Problem details:
Filter these entries so that only lines with the word "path" remain.

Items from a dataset
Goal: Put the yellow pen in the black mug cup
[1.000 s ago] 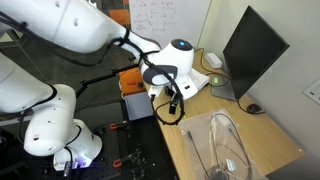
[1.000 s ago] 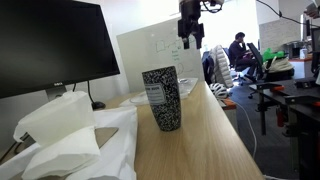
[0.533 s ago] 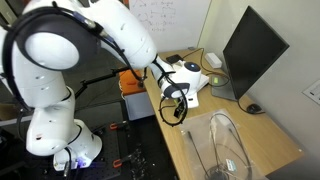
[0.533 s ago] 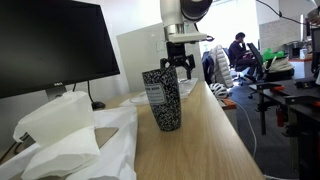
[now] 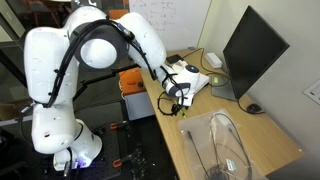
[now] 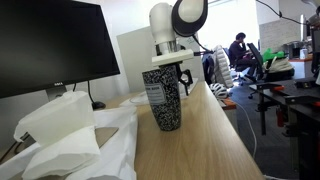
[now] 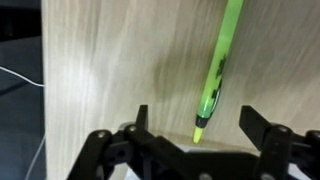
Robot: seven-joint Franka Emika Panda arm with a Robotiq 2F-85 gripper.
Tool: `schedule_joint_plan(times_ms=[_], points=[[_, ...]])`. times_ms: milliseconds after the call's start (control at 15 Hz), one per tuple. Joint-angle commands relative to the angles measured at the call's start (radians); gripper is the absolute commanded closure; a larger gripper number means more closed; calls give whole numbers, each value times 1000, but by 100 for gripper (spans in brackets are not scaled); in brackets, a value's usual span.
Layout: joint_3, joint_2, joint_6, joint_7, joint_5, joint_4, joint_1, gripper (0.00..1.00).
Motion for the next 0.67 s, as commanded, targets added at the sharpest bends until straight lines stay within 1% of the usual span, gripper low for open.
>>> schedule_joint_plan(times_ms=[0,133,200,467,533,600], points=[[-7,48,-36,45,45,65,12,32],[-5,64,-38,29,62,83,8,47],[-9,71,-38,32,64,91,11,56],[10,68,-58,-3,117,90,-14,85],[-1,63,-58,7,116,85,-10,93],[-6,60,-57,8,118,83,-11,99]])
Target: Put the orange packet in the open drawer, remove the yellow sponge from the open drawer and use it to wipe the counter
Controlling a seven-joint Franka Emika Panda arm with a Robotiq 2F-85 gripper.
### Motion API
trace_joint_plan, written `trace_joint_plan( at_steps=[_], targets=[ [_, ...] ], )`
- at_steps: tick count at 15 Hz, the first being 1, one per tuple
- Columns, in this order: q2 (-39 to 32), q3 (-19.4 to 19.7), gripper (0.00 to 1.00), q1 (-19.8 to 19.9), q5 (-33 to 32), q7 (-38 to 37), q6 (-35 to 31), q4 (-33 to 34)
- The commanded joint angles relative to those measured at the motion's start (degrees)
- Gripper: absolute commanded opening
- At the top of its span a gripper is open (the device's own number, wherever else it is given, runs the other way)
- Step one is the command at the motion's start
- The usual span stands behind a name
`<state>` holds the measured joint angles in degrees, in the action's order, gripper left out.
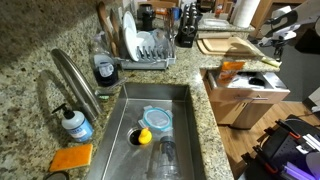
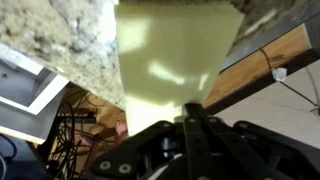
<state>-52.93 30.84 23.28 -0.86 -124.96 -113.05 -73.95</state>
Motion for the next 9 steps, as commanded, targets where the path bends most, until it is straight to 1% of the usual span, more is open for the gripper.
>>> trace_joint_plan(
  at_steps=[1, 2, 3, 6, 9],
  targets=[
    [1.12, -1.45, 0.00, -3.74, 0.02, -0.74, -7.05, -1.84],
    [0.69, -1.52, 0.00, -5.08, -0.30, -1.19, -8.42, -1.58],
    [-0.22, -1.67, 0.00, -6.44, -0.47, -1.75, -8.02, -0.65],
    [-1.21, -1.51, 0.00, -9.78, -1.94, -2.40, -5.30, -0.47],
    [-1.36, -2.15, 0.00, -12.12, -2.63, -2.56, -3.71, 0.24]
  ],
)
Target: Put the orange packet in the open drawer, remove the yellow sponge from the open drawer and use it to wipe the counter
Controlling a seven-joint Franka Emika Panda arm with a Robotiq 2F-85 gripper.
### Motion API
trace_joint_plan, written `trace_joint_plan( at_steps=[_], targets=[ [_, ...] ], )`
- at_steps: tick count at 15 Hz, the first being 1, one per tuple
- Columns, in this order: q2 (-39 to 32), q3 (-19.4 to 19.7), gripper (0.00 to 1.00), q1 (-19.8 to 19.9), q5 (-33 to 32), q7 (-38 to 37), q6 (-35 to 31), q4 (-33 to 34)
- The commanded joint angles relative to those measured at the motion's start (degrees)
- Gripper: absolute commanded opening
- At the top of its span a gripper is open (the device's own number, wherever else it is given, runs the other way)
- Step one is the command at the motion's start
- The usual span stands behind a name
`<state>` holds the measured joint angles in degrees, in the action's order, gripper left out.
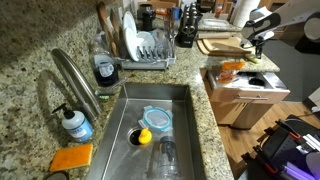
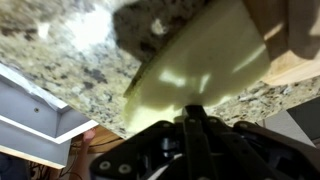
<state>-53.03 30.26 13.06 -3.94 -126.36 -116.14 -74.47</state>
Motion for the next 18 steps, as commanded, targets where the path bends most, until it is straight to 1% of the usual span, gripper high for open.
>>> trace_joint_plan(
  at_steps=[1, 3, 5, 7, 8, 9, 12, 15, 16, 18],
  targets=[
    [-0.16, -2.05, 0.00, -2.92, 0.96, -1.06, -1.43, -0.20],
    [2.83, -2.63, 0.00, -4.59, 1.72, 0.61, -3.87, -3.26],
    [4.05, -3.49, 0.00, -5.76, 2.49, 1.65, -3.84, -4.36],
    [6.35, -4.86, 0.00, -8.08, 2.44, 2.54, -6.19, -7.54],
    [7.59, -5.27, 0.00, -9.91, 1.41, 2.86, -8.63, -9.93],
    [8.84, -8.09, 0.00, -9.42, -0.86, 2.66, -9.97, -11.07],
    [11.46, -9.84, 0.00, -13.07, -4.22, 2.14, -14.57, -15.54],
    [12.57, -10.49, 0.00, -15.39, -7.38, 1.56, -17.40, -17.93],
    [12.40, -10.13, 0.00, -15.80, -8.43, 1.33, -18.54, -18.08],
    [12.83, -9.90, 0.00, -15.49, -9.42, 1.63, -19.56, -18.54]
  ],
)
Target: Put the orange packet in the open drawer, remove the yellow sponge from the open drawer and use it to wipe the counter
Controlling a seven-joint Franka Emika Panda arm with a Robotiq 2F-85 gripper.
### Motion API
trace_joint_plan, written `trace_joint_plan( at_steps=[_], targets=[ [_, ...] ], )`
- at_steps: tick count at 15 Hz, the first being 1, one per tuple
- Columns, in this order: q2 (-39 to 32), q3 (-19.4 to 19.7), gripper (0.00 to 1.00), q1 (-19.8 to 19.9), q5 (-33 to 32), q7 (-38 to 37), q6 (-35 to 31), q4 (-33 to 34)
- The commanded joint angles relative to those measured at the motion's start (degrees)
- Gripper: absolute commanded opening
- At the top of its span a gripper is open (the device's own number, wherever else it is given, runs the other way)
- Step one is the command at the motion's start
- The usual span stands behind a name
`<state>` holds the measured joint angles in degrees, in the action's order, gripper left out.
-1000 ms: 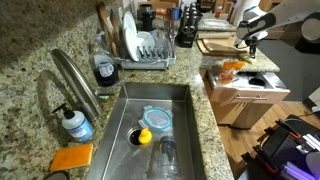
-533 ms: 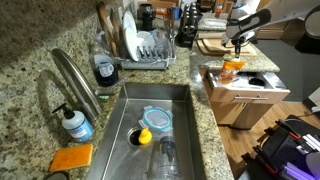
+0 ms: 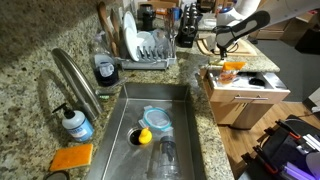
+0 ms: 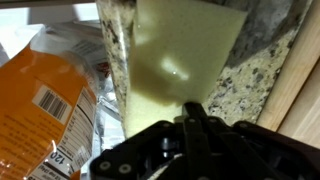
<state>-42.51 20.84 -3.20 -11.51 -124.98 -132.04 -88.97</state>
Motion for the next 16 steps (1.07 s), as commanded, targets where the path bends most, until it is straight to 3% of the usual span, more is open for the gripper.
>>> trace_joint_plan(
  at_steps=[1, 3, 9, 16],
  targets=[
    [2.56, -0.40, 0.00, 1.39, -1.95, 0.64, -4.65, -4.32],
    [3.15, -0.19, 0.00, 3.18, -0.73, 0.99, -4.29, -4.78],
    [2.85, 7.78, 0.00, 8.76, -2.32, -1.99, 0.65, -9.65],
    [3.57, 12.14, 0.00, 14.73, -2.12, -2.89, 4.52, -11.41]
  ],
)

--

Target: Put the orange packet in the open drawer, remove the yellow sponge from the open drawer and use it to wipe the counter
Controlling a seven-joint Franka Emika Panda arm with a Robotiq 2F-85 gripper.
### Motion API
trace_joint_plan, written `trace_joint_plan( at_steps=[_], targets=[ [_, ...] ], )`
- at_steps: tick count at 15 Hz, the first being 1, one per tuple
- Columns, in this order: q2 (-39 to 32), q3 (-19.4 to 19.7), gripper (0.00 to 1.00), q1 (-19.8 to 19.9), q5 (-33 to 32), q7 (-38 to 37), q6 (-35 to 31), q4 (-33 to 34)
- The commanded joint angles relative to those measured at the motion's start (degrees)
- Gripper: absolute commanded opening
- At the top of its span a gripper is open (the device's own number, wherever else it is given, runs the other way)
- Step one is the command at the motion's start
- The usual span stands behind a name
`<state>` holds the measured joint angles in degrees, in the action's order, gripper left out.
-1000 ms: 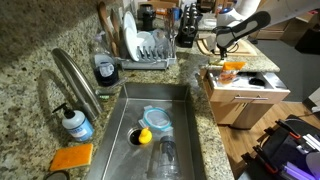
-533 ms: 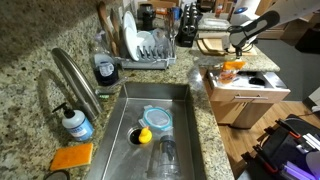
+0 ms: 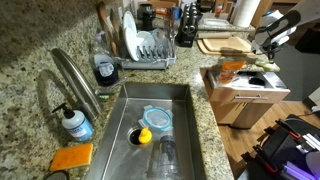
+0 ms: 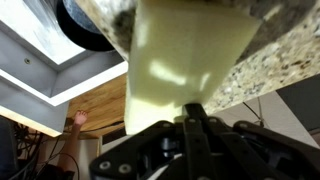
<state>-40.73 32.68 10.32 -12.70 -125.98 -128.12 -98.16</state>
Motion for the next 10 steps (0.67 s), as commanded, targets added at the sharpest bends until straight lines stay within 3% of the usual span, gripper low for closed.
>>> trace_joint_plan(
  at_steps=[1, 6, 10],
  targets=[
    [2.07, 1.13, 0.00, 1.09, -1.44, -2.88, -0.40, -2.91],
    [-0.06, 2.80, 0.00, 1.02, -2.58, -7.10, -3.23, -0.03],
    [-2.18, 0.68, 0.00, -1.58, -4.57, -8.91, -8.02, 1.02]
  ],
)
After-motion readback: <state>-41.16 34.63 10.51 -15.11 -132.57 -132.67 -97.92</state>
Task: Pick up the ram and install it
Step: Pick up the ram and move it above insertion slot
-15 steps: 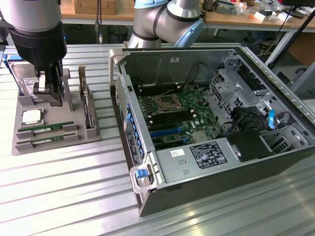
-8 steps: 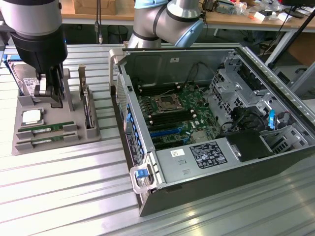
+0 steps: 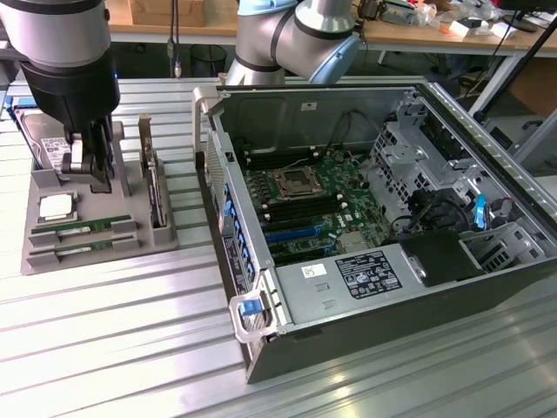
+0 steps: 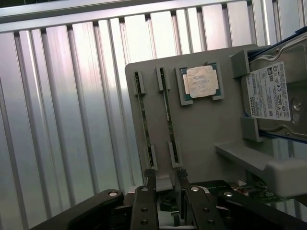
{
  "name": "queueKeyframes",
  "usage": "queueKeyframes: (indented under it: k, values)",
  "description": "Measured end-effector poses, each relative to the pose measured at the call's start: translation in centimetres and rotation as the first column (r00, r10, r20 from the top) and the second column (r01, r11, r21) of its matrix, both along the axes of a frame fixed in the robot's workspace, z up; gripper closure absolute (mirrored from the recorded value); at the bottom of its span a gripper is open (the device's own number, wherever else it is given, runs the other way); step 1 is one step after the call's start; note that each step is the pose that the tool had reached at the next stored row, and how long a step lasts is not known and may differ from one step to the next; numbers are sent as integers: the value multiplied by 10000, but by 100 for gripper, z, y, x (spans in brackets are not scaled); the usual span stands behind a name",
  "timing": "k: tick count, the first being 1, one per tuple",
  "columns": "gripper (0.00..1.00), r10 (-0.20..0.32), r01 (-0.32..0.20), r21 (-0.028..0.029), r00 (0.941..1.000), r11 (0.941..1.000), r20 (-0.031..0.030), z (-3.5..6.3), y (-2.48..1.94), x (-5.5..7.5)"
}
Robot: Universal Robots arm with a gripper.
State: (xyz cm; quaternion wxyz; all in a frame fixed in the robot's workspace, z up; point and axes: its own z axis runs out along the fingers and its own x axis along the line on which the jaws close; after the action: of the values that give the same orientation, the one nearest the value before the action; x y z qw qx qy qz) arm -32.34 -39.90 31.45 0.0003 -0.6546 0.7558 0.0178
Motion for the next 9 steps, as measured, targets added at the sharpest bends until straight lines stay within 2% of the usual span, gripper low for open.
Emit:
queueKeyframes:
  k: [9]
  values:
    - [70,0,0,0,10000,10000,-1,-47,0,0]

Reply:
Motion for the next 9 steps, as commanded, targets where the path bends most, until it is straight to 1% of the usual span, more is open for the gripper.
Motion for the next 18 steps, as commanded, targets where the path bends most, until it is straight to 1% of the usual span, gripper high for open.
Motion for the next 16 steps (1.07 s), as commanded, targets where the path bends most, until it is straight to 3% of the usual span, more is open for the gripper.

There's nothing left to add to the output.